Я сознаю, что для покорения душ необходимо чувство, но это не мое оружие. Я не обладаю способностью отдавать и раскрывать свое сердце; во мне осталось слишком мало жизни, чтобы придать убедительность моим словам.

И затем, я полагаю, что время еще не настало. Я вижу, вы не согласны. Что ж! Не хочу лишать вас счастливой уверенности. Вы созданы для трудных начинаний, и да представится вам случай действовать!

Что до меня, я строю планы на более далекое будущее… После моей смерти… Когда-нибудь я вам, быть может, расскажу… Взгляните на этот прекрасный сад… я создал его не без умысла… Но хочу узнать вас получше, тогда вам все и объясню… Вы на меня не в обиде, надеюсь?

– Я подчиняюсь и заранее уверен, что ваша привязанность к этому земному раю отнюдь не праздная помещичья блажь.

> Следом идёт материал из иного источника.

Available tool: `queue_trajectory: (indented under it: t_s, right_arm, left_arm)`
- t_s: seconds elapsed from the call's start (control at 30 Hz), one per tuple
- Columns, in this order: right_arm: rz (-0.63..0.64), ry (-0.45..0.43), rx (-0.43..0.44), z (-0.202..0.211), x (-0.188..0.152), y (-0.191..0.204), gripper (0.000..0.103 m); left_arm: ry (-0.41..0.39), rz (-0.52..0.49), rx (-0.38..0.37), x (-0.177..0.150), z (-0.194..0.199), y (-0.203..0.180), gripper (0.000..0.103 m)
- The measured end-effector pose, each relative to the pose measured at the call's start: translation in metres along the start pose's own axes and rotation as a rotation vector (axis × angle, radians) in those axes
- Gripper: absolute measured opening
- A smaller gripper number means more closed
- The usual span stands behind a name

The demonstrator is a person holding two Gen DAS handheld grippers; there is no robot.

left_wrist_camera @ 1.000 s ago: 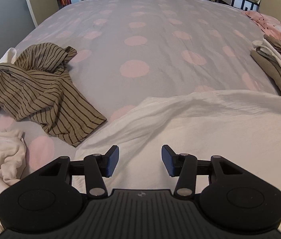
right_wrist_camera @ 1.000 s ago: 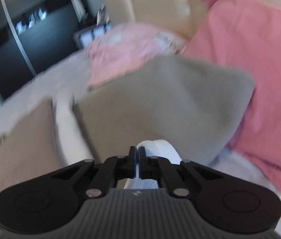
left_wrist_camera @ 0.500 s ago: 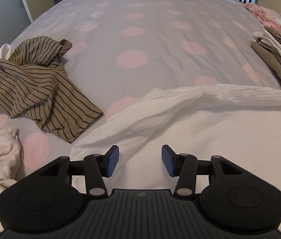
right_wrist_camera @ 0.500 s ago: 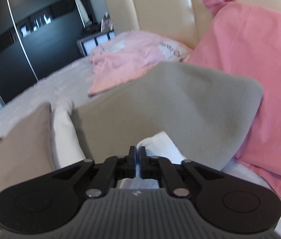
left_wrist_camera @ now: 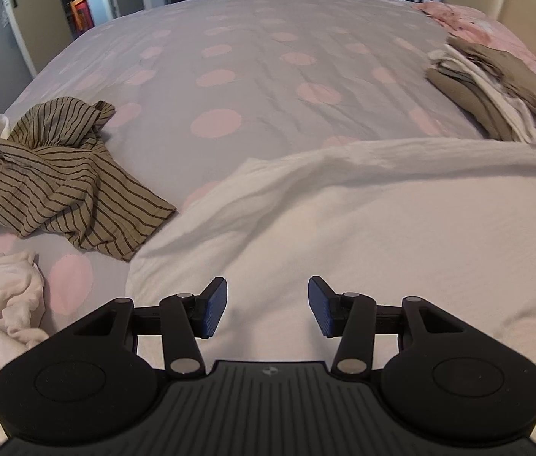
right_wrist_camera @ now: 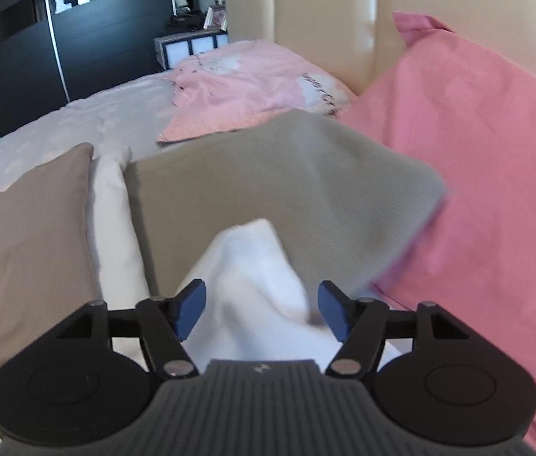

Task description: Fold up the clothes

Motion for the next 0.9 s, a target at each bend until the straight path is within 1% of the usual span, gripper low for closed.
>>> queue_trajectory:
  t_s: [0.1, 0.27, 0.4, 0.5, 0.67, 0.9]
  right_arm:
    - [-0.014, 0.018, 0.030, 0.026, -0.012, -0.010, 0.069]
    - [0.040, 0.056, 0.069, 0.073, -0.037, -0.016, 0.069]
    - [0.086, 0.084, 0.086, 0.113, -0.063, -0.020, 0.070]
    - [0.098, 0.126, 0.109, 0.137, -0.088, -0.028, 0.070]
    - [0.161, 0.193, 0.106, 0.172, -0.128, -0.042, 0.070]
    - [0.249, 0.239, 0.132, 0.212, -0.173, -0.064, 0.070]
  left_arm:
    - [-0.006, -0.046, -0.031, -0.019, 0.020, -0.008, 0.045]
    - [-0.007, -0.096, -0.064, -0.053, 0.049, -0.016, 0.045]
    - [0.019, -0.096, -0.067, -0.081, 0.067, -0.015, 0.045]
    - [0.027, -0.106, -0.067, -0.102, 0.084, -0.016, 0.045]
    - [0.055, -0.110, -0.080, -0.135, 0.109, -0.018, 0.045]
    - [0.058, -0.127, -0.117, -0.165, 0.134, -0.031, 0.045]
Point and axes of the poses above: each gripper's, at about its wrist camera, not at the fingertips, and z roughly against the way its jaws point, y to its left, x to its top, the point moved 4 cm from there along -z, roughly the way its jaws point, and after that the axes turned 8 degrees about z, right-handed, at the moved point
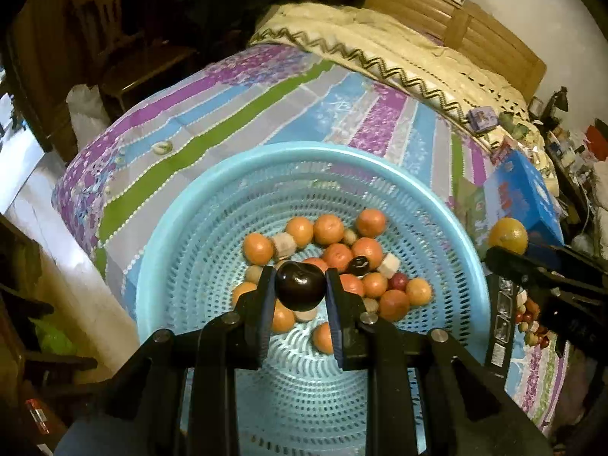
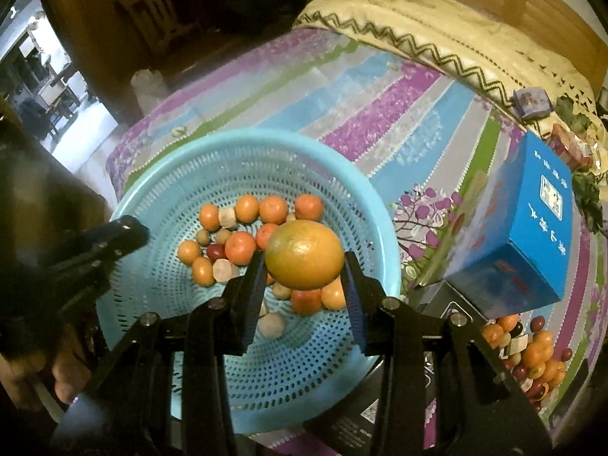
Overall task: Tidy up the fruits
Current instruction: 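Carry the plum and grapefruit in both tools over the blue basket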
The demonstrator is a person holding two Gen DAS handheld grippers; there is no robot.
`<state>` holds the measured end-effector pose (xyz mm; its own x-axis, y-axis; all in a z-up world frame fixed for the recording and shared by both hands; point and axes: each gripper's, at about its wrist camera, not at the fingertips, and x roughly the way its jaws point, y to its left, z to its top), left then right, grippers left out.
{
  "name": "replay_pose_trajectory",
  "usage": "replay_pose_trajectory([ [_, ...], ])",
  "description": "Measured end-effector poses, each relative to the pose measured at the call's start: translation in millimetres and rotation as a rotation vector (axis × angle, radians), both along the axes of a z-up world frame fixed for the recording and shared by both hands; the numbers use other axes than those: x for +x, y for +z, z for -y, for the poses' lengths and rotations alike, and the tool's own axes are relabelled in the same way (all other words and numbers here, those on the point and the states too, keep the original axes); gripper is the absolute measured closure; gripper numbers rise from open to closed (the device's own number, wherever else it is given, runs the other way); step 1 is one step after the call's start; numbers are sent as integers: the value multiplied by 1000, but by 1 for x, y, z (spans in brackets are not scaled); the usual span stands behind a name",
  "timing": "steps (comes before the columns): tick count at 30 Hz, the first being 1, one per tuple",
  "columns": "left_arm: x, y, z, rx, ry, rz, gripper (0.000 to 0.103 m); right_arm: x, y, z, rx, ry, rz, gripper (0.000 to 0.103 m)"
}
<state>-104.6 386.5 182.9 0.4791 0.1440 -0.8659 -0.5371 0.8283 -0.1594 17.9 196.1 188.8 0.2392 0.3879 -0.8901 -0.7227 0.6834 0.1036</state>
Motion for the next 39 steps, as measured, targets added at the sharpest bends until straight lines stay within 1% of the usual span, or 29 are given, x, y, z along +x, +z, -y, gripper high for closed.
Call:
replay_pose_trajectory([
  [4,-5,-9,-11,-18,23,-17,78,7,-9,5,-11,-11,-35,63],
  [8,-4,-16,-15,-51,20,-28,78,8,-12,2,-16,-3,-56,63],
  [11,-2,-19,-15,-60,14,-36,78,8,-14,0,-20,5,-69,63],
  [19,2,-22,-17,-65,8,-46,78,11,-16,-4,-38,22,-72,63],
  [36,9,-34,-15,-88,3,-76,78,10,-21,-6,-38,33,-79,62],
  [37,9,-35,-15,-90,4,-79,74,11,-20,-7,-39,34,-78,62],
  [38,9,-36,-16,-93,4,-79,65,10,-21,-7,-38,34,-78,62],
  [39,9,-36,-16,-92,3,-77,61,10,-20,-6,-37,34,-79,62],
])
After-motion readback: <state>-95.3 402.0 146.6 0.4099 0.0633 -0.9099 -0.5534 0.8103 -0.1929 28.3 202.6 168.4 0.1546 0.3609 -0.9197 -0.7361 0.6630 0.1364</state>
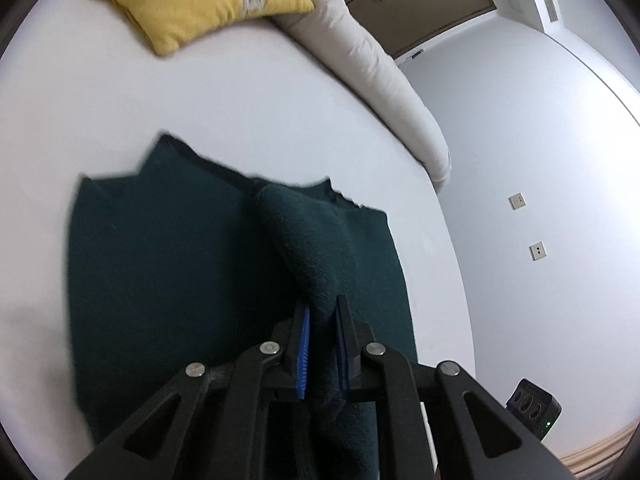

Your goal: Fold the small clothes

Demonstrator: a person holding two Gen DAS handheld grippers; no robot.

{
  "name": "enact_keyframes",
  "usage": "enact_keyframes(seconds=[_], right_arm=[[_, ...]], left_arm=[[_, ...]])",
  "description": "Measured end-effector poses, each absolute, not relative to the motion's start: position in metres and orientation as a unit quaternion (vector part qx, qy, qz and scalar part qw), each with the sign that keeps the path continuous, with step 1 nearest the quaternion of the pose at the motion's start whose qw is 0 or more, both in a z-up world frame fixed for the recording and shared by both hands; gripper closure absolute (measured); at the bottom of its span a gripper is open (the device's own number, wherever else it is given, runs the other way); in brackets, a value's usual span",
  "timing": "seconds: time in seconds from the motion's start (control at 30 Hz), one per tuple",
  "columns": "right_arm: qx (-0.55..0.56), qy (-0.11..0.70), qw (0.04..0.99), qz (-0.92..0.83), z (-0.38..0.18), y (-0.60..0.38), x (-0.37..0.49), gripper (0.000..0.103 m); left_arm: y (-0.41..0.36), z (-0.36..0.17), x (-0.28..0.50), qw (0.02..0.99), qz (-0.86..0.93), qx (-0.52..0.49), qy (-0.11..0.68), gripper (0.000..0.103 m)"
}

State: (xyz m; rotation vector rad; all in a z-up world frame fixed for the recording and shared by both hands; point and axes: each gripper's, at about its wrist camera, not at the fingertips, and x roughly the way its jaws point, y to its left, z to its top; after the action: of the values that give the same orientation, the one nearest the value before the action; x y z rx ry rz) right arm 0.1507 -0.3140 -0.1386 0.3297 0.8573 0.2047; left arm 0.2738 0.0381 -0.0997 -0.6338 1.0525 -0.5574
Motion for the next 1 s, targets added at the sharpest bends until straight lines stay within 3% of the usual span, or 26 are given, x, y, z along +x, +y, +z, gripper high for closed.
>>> enact_keyframes(seconds=[0.33, 0.5, 0.63, 0.8, 1.0], right_arm=[[0.045, 0.421, 0.898, 0.123, -0.139, -0.236, 0.184, 0.024], [-0.003, 0.43, 0.895, 0.12, -0.15, -0.197, 0.188, 0.022], [-0.043, 0.438, 0.892, 0.102, -0.165, -0.187, 0.187, 0.022], [-0.003, 0.446, 0.889, 0.105, -0.158, -0.202, 0.183, 0.024], [0.103, 0.396, 0.902, 0.139, -0.124, -0.23, 0.174, 0.025]], left_arm=[[0.125, -0.105, 0.276, 0.802, -0.202, -0.299, 0.476, 0.091], [0.132, -0.135, 0.28, 0.799, -0.182, -0.277, 0.501, 0.091], [0.145, -0.165, 0.278, 0.78, -0.181, -0.332, 0.499, 0.089], [0.145, -0.151, 0.271, 0.799, -0.16, -0.314, 0.487, 0.088], [0.111, -0.082, 0.247, 0.884, -0.125, -0.181, 0.412, 0.088]])
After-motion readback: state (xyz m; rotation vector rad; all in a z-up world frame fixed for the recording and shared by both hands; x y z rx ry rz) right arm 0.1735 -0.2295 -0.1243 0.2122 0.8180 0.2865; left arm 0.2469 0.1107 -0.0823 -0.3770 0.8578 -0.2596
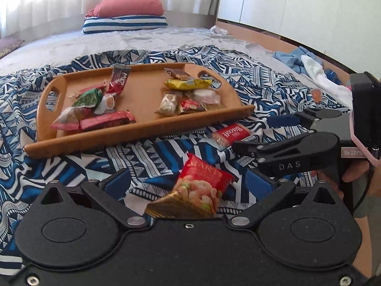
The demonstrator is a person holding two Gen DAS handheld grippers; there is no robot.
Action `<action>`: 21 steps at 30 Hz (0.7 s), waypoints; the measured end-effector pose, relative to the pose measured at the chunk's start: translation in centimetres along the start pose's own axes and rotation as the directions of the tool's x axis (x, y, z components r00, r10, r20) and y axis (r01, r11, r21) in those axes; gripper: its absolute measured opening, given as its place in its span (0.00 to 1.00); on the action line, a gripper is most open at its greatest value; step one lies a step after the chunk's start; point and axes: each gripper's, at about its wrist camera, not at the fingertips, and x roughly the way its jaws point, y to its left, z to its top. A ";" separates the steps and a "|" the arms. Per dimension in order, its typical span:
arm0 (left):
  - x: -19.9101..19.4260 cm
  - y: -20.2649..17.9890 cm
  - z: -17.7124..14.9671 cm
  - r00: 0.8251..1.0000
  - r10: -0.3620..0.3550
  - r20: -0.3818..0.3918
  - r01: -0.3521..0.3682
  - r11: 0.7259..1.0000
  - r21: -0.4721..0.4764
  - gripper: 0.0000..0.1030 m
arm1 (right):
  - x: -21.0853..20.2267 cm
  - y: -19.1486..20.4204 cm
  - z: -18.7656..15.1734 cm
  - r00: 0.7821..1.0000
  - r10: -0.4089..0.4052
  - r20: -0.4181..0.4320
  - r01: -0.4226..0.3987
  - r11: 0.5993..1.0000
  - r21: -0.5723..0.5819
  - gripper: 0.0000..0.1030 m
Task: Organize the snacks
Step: 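Grasp the red Martha nut bag with the left tool while the right tool grasps the Biscoff packet, then carry the Martha bag and Biscoff packet over the tray with both tools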
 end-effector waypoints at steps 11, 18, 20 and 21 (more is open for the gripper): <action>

– А все-таки началось с этого… Дом мне опротивел. Ничто не способствует лености и отвращению больше, чем нерушимый порядок, а вы видели, в каком безупречном состоянии содержится дом. Но я не дорожу в нем ничем и, признаюсь, вот уже пятнадцать лет, как там не ночую. Подлинное мое жилище – швейцарская хижина, где мы с вами пили сегодня кофе. Там у меня спальня и рабочий кабинет, куда я вас не приглашал: с тех пор как выстроен этот домик, туда не заходил еще ни один человек, даже Мартен. Смотрите никому об этом не проговоритесь, иначе меня станут преследовать любопытные. Они и без того по воскресеньям осаждают парк.

Бездельники со всей округи бродят по аллеям чуть не до полуночи. Только поздним вечером, когда закрывают ворота, они расходятся, и я могу вернуться в свое жилище. По понедельникам я встаю поздно, чтобы рабочие успели уничтожить все следы воскресного нашествия. За этим наблюдает Мартен.

Не считайте меня человеконенавистником, хотя бы к тому и были основания. Попытайтесь лучше разобраться в таком противоречии: перед вами человек, который жаждет жить в обществе, и, однако, инстинкт заставляет его бежать себе подобных.

Я принадлежу к поколению одиноких себялюбцев, но что у них порок – то у меня болезнь… Этому есть свои причины… Но я предпочитаю не вдумываться в них – слишком тяжелые воскресают воспоминания.

Хотя Эмиль поклялся, что постепенно выведает все тайны господина де Буагильбо или, по крайней мере, все те, в коих могло быть замешано семейство Шатобрен, он не осмелился коснуться этого вопроса. Он рассудил, что для первого дня одержал побед более чем достаточно, и, прежде нежели завоевать полное доверие, следует заслужить уважение, а если возможно, то и любовь.

Юноша хотел пока что получить разрешение проникнуть в библиотеку, и маркиз пообещал в следующее их свидание открыть перед ним ее двери.

Но день свидания назначен не был. Возможно, что господин де Буагильбо вновь поддался своей подозрительности и пожелал удостовериться, скоро ли навестит его Эмиль по своему собственному почину.